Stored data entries
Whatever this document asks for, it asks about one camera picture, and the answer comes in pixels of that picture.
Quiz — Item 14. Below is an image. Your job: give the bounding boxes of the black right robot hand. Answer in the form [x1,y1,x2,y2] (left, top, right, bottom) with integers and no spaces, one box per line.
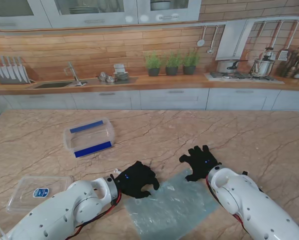
[178,144,222,183]

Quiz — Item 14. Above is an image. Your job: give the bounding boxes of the white lower kitchen cabinets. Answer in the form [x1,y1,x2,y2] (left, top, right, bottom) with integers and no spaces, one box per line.
[0,87,299,112]

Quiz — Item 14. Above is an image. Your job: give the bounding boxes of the hanging steel grater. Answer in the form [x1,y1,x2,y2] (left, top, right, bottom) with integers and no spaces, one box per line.
[278,21,299,61]

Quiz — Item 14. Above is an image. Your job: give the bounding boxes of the green herb in black pot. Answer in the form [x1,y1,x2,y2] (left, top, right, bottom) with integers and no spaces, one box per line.
[164,50,183,76]
[144,50,164,77]

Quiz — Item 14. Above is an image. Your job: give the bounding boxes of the knife block with knives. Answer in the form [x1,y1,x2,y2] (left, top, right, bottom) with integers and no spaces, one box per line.
[0,56,32,85]

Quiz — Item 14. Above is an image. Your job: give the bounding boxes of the steel kitchen faucet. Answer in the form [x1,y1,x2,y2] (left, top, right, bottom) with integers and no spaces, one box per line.
[63,61,88,87]

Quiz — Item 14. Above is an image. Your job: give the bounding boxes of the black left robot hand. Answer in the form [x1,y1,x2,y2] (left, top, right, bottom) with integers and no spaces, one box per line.
[113,160,161,200]

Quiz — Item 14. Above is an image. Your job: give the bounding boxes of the clear lid with blue label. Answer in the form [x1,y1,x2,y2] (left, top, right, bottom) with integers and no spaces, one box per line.
[5,175,75,215]

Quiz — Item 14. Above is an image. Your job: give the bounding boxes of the red black arm cable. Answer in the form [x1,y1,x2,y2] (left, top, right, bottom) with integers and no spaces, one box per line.
[64,188,123,240]
[205,174,250,231]

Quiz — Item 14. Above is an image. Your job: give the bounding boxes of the clear crate with blue tape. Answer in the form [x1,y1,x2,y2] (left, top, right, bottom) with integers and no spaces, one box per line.
[63,117,116,159]

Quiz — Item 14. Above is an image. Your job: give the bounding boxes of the steel kitchen sink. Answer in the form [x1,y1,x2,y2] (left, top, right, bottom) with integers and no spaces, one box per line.
[33,81,74,90]

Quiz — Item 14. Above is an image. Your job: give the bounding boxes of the stack of white dishes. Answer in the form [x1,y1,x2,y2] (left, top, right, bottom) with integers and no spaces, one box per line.
[113,63,130,82]

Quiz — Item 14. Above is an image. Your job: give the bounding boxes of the white zip tie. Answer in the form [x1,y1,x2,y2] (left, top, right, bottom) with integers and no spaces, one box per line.
[0,224,9,240]

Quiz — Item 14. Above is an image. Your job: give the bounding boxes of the red black left arm cable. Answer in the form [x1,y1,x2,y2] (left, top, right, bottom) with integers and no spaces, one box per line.
[64,188,123,240]

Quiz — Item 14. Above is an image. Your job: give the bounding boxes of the white upper kitchen cabinets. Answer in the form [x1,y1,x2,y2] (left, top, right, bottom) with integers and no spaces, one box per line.
[0,0,203,30]

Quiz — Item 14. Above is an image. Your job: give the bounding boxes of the red black right arm cable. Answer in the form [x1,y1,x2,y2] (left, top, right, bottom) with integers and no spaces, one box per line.
[205,174,250,231]

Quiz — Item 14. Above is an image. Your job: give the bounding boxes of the wooden pepper mills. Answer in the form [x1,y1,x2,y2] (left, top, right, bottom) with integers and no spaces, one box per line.
[274,49,299,79]

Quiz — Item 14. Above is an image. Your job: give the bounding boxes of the wooden kitchen countertop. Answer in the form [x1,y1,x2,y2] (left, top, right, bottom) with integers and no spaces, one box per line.
[0,73,299,97]

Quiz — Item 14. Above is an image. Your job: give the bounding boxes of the hanging steel ladle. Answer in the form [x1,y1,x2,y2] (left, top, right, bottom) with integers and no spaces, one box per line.
[206,24,220,55]

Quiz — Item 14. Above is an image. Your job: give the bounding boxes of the white kitchen cabinets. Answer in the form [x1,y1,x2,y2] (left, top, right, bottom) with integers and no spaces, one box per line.
[0,87,299,112]
[0,0,203,30]

### Work to be completed:
Each record above should come back exactly the same, only without its pictures.

### Result for this exercise:
Whatever this document asks for, it asks about one camera picture, and the answer comes in pixels of that picture.
Quiz — Item 14. Below is an image. Your job: give the bounding boxes of the black right robot hand. Answer in the form [x1,y1,x2,y2] (left, top, right, bottom) with integers and no spaces, one box per line.
[178,144,222,183]

Quiz — Item 14. Above is an image. Your job: give the bounding boxes of the white lower kitchen cabinets. Answer in the form [x1,y1,x2,y2] (left, top, right, bottom) with integers and no spaces, one box per line.
[0,87,299,112]

Quiz — Item 14. Above is an image. Your job: give the bounding boxes of the hanging steel grater. Answer in the form [x1,y1,x2,y2] (left, top, right, bottom) with integers and no spaces, one box per line.
[278,21,299,61]

Quiz — Item 14. Above is an image. Your job: give the bounding boxes of the green herb in black pot. Answer in the form [x1,y1,x2,y2] (left, top, right, bottom) with integers and no spaces, one box per line.
[164,50,183,76]
[144,50,164,77]

Quiz — Item 14. Above is an image. Your job: give the bounding boxes of the knife block with knives. Answer in the form [x1,y1,x2,y2] (left, top, right, bottom) with integers and no spaces, one box per line.
[0,56,32,85]

Quiz — Item 14. Above is an image. Your job: give the bounding boxes of the steel kitchen faucet. Answer in the form [x1,y1,x2,y2] (left, top, right, bottom) with integers and no spaces, one box per line.
[63,61,88,87]

Quiz — Item 14. Above is an image. Your job: give the bounding boxes of the black left robot hand. Answer in the form [x1,y1,x2,y2] (left, top, right, bottom) with integers and no spaces, one box per line.
[113,160,161,200]

Quiz — Item 14. Above is an image. Your job: give the bounding boxes of the clear lid with blue label. Answer in the form [x1,y1,x2,y2] (left, top, right, bottom) with integers and no spaces, one box per line.
[5,175,75,215]

Quiz — Item 14. Above is an image. Your job: give the bounding boxes of the red black arm cable. Answer in the form [x1,y1,x2,y2] (left, top, right, bottom) with integers and no spaces, one box per line.
[64,188,123,240]
[205,174,250,231]

Quiz — Item 14. Above is an image. Your job: give the bounding boxes of the clear crate with blue tape. Answer in the form [x1,y1,x2,y2] (left, top, right, bottom) with integers and no spaces, one box per line.
[63,117,116,159]

Quiz — Item 14. Above is an image. Your job: give the bounding boxes of the steel kitchen sink. Answer in the form [x1,y1,x2,y2] (left, top, right, bottom) with integers and no spaces, one box per line.
[33,81,74,90]

Quiz — Item 14. Above is an image. Your job: give the bounding boxes of the stack of white dishes. Answer in the form [x1,y1,x2,y2] (left, top, right, bottom) with integers and no spaces, one box per line.
[113,63,130,82]

Quiz — Item 14. Above is an image. Your job: give the bounding boxes of the white zip tie. Answer in the form [x1,y1,x2,y2] (left, top, right, bottom) with integers and no spaces, one box per line.
[0,224,9,240]

Quiz — Item 14. Above is an image. Your job: give the bounding boxes of the red black left arm cable. Answer in the form [x1,y1,x2,y2] (left, top, right, bottom) with integers and no spaces, one box per line.
[64,188,123,240]

Quiz — Item 14. Above is an image. Your job: give the bounding boxes of the white upper kitchen cabinets. Answer in the form [x1,y1,x2,y2] (left, top, right, bottom) with integers and no spaces, one box per line.
[0,0,203,30]

Quiz — Item 14. Above is an image. Your job: give the bounding boxes of the red black right arm cable. Answer in the form [x1,y1,x2,y2] (left, top, right, bottom) with integers and no spaces, one box per line.
[205,174,250,231]

Quiz — Item 14. Above is an image. Your job: give the bounding boxes of the wooden pepper mills. Answer in the form [x1,y1,x2,y2] (left, top, right, bottom) with integers and no spaces, one box per line.
[274,49,299,79]

Quiz — Item 14. Above is an image. Your job: give the bounding boxes of the wooden kitchen countertop. Answer in the form [x1,y1,x2,y2] (left, top, right, bottom) with integers and no spaces, one box per line.
[0,73,299,97]

Quiz — Item 14. Above is an image. Your job: give the bounding boxes of the hanging steel ladle. Answer in the form [x1,y1,x2,y2] (left, top, right, bottom) with integers and no spaces, one box per line.
[206,24,220,55]

Quiz — Item 14. Above is an image. Your job: give the bounding boxes of the white kitchen cabinets. Answer in the form [x1,y1,x2,y2] (left, top, right, bottom) with integers and no spaces, one box per line.
[0,87,299,112]
[0,0,203,30]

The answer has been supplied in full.